[Problem details] An image-free reproduction of the data below is needed: print it exactly.
....
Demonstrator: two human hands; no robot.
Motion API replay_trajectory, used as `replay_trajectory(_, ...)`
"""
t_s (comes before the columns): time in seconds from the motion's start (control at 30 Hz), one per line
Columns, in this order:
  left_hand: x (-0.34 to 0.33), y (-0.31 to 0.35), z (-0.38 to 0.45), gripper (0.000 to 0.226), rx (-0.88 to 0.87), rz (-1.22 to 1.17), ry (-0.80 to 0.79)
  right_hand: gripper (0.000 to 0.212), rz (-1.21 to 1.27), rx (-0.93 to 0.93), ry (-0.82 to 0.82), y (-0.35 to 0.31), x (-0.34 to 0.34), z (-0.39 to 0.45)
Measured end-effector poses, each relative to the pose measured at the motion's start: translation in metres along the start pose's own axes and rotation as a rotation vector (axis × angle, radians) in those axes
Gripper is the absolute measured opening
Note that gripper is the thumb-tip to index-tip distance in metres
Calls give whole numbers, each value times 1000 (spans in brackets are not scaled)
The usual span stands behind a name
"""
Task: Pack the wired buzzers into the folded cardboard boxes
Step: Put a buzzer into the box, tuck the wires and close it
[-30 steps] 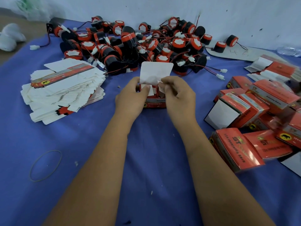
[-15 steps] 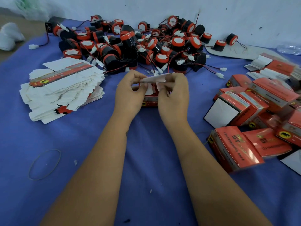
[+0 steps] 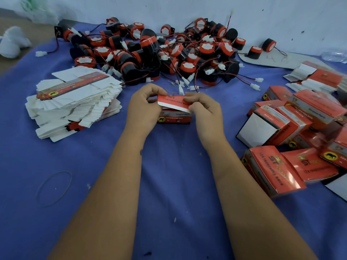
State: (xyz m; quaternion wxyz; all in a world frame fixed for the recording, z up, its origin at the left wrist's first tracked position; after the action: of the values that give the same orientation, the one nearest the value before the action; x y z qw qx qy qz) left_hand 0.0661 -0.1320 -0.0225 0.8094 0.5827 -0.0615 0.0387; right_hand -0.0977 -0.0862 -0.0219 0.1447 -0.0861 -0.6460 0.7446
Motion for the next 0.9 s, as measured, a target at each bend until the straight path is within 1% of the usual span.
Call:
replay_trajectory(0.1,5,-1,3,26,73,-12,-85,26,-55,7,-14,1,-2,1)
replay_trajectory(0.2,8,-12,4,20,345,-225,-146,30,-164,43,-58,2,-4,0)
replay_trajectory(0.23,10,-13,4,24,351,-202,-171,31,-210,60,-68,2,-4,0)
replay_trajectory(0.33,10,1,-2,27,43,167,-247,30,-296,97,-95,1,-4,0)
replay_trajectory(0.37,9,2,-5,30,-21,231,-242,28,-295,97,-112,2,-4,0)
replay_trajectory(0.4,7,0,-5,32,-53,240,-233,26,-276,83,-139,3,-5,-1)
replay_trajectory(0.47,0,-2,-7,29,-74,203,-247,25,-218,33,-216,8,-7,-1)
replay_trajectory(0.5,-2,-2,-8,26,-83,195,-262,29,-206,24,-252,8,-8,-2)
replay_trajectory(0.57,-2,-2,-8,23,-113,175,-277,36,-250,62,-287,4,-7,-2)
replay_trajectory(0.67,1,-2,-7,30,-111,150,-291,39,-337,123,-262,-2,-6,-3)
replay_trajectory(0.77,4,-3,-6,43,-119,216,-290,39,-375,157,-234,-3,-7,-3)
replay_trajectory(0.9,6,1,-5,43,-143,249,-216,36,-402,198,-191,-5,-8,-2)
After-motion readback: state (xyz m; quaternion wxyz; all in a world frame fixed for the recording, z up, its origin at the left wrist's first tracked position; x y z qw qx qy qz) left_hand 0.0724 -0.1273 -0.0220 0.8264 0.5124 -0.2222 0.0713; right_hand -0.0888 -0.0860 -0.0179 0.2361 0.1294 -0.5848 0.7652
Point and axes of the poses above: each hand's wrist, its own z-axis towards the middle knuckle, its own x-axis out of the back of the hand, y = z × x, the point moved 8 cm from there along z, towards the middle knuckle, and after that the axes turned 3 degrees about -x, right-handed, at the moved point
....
[Your response]
Demonstrator: two human hands; no robot.
Motion API replay_trajectory, used as `replay_trajectory(_, ...)`
"""
t_s (comes before the columns): time in seconds from the motion's start (control at 30 Hz), one per line
Columns, in this order:
  left_hand: x (-0.34 to 0.33), y (-0.31 to 0.35), z (-0.38 to 0.45), gripper (0.000 to 0.226), rx (-0.88 to 0.87), rz (-1.22 to 1.17), ry (-0.80 to 0.79)
  right_hand: gripper (0.000 to 0.212), rz (-1.21 to 1.27), rx (-0.93 to 0.93), ry (-0.82 to 0.82), y (-0.35 to 0.31), x (-0.34 to 0.34), z (-0.39 to 0.45)
Measured end-effector poses, each relative to the pose measured at the motion's start: translation in metres along the start pose's own axes and rotation as a rotation vector (axis × angle, radians) in those axes
Gripper is the absolute measured opening
Note that gripper is the thumb-tip to index-tip distance in metres
Calls give whole numbers, each value times 1000 (spans in brackets are not scaled)
The usual span stands behind a name
"""
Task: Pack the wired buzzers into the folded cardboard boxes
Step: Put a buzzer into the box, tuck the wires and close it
[-30 steps] 
[-15 steps] 
[+0 steps] 
State: (xyz m; quaternion wxyz; all in a world frame fixed for the recording, z up, its origin at the left wrist's first tracked position; after the action: of the values that give the same orientation, the one nearest the value before the action; x y z qw qx qy qz) left_hand 0.0661 -0.1320 -0.0225 0.8094 0.5827 -0.0615 0.0387; right_hand -0.0977 -0.0862 -0.0219 0.1447 -0.0861 -0.6460 0.7446
Motion for the next 0.9 s, as measured, a target at each bend until the straight path is within 1% of the usual span.
Call:
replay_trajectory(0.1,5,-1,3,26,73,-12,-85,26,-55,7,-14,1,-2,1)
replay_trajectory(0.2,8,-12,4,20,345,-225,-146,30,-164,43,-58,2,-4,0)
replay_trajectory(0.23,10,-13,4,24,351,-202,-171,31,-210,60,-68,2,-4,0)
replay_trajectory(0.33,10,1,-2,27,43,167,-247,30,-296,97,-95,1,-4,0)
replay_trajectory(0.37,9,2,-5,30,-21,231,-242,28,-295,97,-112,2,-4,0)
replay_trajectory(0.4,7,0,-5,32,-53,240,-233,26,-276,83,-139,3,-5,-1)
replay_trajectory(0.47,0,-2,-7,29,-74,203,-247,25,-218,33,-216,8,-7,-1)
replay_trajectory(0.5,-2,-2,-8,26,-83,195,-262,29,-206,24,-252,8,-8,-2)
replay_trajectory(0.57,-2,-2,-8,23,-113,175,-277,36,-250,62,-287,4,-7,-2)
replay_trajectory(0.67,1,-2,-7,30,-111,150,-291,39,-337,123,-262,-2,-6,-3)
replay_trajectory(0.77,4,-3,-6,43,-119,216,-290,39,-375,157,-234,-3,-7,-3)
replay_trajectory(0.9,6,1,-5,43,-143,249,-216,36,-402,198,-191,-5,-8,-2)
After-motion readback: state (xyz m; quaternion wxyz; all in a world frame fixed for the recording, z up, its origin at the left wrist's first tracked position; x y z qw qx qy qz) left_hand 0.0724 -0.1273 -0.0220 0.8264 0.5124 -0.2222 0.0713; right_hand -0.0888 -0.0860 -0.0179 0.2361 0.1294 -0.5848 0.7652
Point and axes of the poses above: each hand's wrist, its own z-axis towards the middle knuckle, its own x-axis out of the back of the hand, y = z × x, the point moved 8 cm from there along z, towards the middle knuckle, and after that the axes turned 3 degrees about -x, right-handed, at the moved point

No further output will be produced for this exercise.